═════ Records for this exercise

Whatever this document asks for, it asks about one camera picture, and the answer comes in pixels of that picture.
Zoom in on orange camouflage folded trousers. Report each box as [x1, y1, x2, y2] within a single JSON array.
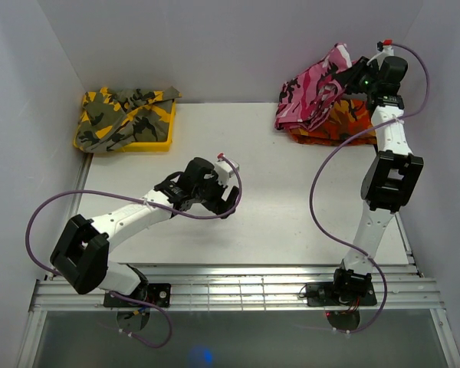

══════════
═════ Records for this exercise

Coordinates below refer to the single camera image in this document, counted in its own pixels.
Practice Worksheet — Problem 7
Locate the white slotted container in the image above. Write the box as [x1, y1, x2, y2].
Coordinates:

══════════

◆ **What this task involves**
Go to the line in the material above that contains "Whatever this document" and copy exactly from there through the line that contains "Zoom in on orange", stopping after it.

◆ **Answer to the problem**
Whatever this document asks for, it asks about one camera picture, and the answer comes in pixels of that picture.
Zoom in on orange camouflage folded trousers. Report each box as [x1, y1, x2, y2] within a single JSON array.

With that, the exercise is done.